### [WHAT THE EXERCISE ASKS]
Below are some entries. Copy each line in them that holds "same".

### [THE DATA]
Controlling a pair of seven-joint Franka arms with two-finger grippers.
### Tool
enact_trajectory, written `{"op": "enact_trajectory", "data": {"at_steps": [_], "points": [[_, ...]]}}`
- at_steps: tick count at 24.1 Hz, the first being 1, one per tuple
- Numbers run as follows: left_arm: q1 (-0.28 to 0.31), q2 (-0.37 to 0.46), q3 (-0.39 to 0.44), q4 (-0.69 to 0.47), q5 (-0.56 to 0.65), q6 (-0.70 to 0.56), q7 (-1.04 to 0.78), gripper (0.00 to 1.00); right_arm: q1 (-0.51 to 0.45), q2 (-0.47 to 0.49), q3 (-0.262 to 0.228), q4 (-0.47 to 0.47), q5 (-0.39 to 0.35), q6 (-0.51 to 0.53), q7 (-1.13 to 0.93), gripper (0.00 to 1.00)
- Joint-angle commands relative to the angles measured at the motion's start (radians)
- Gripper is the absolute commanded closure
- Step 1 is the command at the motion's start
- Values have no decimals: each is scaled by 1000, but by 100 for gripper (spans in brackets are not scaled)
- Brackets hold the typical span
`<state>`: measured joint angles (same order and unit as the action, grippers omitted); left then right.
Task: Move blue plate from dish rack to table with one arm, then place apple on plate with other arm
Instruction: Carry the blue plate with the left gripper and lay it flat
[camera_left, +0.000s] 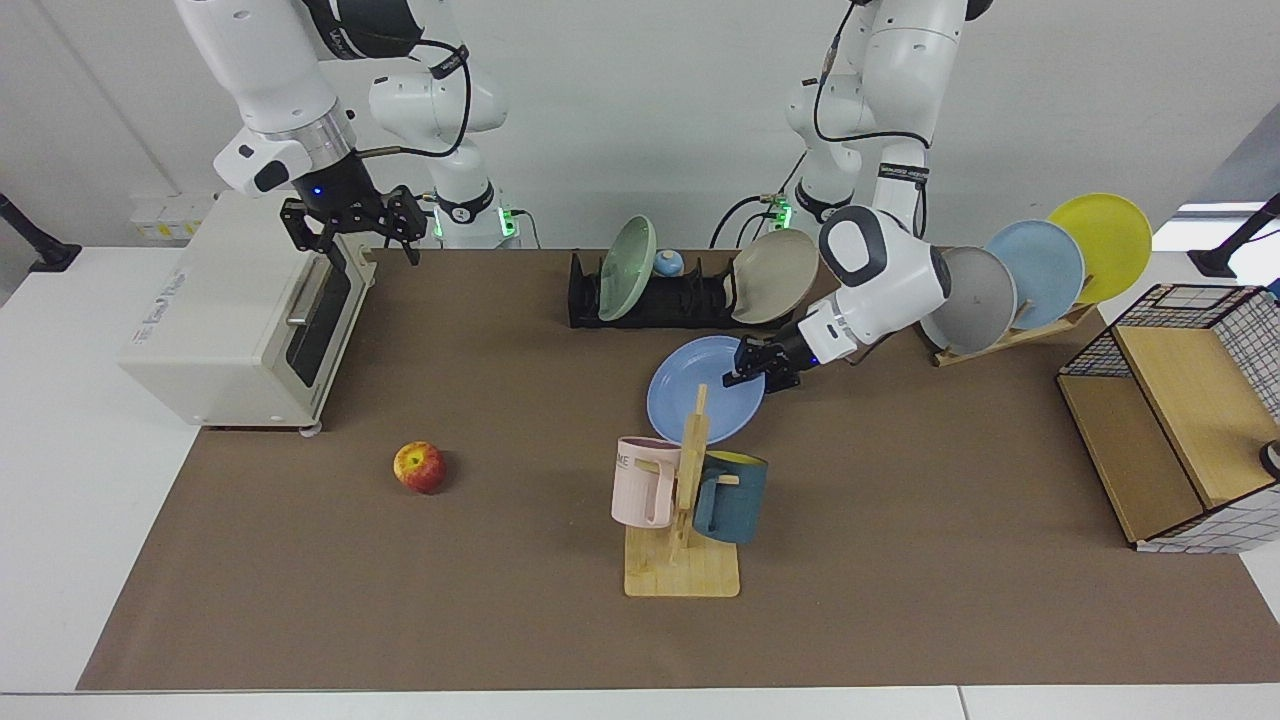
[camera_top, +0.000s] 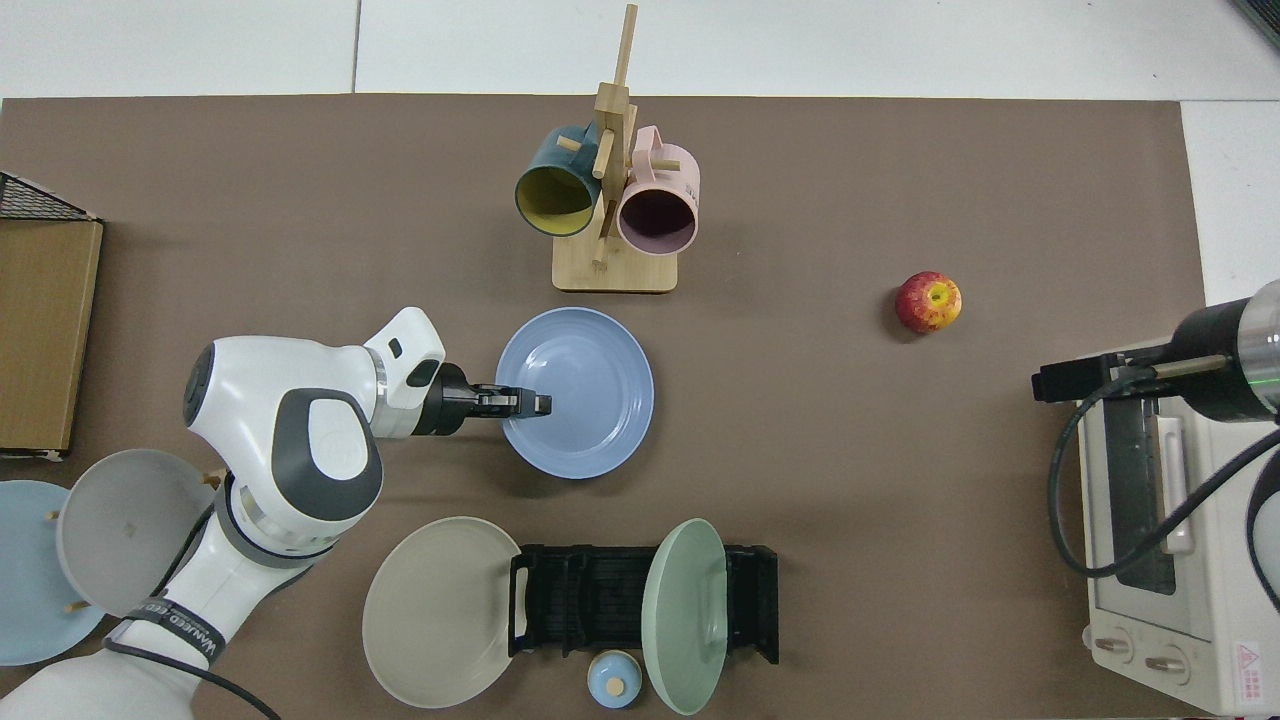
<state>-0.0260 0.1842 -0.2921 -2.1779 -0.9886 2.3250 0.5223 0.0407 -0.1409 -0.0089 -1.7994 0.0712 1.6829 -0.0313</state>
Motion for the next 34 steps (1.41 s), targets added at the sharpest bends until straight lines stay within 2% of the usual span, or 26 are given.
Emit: {"op": "enact_trajectory", "data": {"at_steps": [1, 2, 7, 13, 17, 19, 21, 26, 30, 34], "points": [[-40, 0, -15, -22, -24, 103, -10, 62, -18, -5, 9, 3, -5, -15, -30, 0], [-40, 0, -19, -22, -24, 105, -10, 56, -18, -5, 9, 3, -5, -15, -30, 0], [-41, 0, -21, -22, -19, 106, -34, 43, -18, -5, 9, 3, -5, -15, -30, 0], [-40, -21, -29, -22, -4, 94, -91, 40, -16, -6, 9, 3, -4, -17, -30, 0], [-38, -64, -25, -22, 59, 90, -165, 27, -22, -3, 3, -3, -18, 40, -51, 0], [-37, -78, -25, -22, 126, 86, -212, 19, -28, 0, 0, -9, -24, 76, -58, 0], [-32, -100, -24, -20, 207, 67, -264, 16, -36, 9, 1, -11, -34, 104, -58, 0], [-22, -140, -10, 36, 439, -85, -427, 15, -41, 27, 4, -11, -80, 136, -58, 0], [-22, -172, 4, 79, 632, -203, -517, 14, -35, 40, 4, -14, -79, 149, -53, 0], [-19, -232, 4, 90, 798, -262, -565, 13, -39, 93, 6, -50, -65, 233, -59, 0]]}}
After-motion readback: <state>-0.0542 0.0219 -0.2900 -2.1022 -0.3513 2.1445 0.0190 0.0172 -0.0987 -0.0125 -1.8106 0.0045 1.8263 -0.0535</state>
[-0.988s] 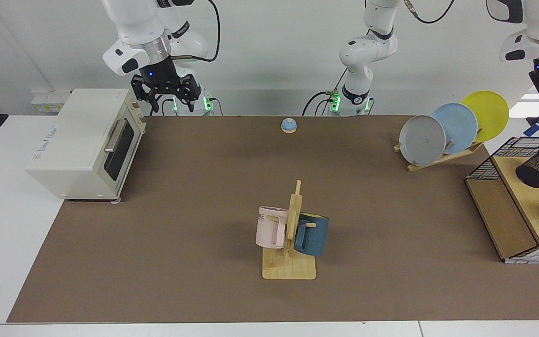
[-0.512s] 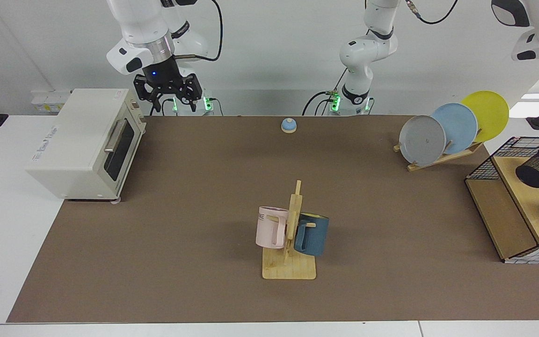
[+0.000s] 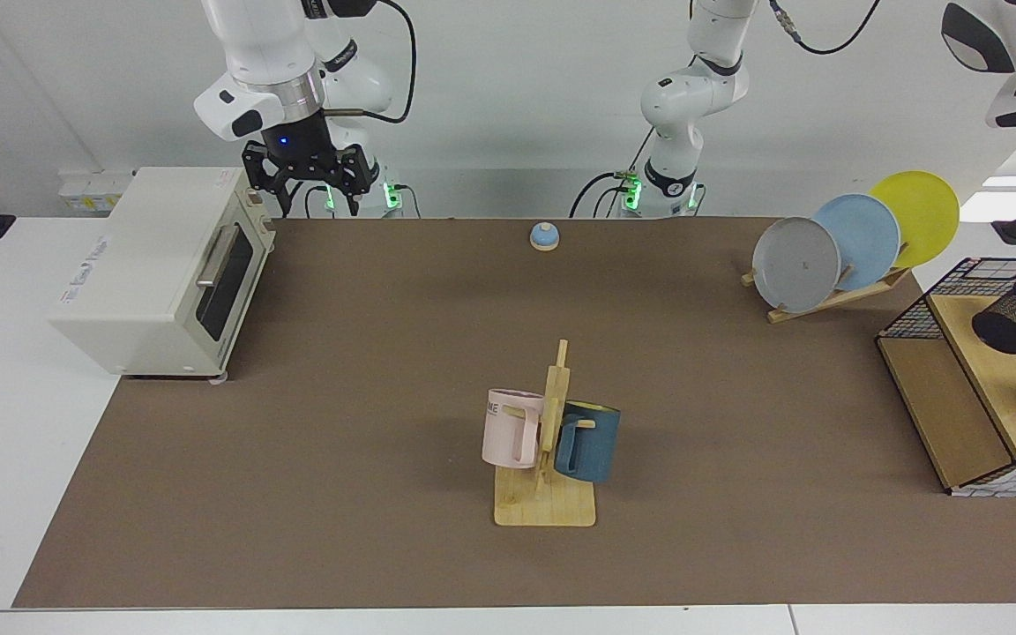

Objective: Put markers into pen holder

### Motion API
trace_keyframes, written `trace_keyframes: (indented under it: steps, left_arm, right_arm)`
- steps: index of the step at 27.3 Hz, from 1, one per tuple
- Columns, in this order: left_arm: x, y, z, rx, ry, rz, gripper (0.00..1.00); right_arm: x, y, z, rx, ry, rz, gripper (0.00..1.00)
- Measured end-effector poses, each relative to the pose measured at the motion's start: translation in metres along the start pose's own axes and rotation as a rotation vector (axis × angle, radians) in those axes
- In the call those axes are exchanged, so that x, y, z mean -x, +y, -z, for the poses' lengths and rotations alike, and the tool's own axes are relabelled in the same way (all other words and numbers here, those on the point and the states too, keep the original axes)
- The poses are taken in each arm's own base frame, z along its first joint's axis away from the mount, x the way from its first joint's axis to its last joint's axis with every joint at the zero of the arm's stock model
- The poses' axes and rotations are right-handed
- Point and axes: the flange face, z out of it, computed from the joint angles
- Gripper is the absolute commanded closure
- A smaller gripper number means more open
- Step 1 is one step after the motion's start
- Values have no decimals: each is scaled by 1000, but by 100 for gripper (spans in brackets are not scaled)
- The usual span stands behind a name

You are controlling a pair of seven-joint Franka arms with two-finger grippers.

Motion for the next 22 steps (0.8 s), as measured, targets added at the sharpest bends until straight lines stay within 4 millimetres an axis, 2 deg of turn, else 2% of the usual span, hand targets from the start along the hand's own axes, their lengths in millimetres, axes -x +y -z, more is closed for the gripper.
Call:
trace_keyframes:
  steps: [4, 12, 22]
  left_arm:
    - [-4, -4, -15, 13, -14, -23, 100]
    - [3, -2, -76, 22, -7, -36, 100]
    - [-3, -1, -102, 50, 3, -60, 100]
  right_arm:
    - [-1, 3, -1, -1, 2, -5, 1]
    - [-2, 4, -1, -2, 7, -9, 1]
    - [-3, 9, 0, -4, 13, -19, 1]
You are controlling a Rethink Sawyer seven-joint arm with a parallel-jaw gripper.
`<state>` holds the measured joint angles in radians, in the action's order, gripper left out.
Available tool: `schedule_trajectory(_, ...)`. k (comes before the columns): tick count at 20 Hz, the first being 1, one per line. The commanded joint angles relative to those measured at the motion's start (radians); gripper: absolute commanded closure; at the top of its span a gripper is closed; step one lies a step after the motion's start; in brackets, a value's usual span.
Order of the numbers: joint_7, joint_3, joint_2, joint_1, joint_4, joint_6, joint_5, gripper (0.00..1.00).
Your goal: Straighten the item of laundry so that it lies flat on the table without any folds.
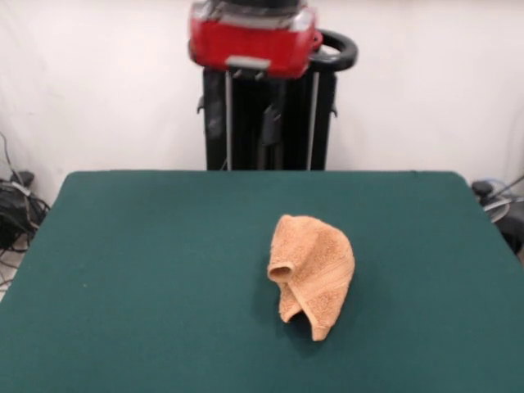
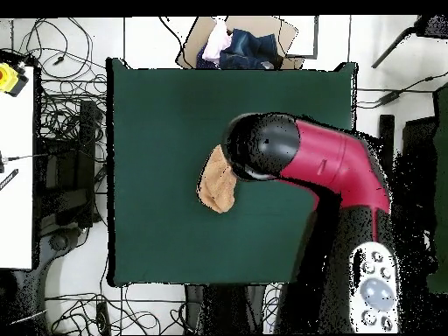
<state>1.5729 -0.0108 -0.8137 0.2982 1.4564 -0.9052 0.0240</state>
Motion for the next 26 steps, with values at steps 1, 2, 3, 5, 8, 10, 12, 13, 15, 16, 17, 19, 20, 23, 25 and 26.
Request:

### [EXERCISE RESULT]
`<state>`: measured joint angles (same order and unit as the action, grippers omitted); left then right.
- In the call those axes are exchanged, so that x, y, z mean -x, +y, -z, for the poses' lengths and rotations alike, and the tool's own axes are relabelled in the same way (all other words and numbers here, those on the point and the states too, keep the original axes)

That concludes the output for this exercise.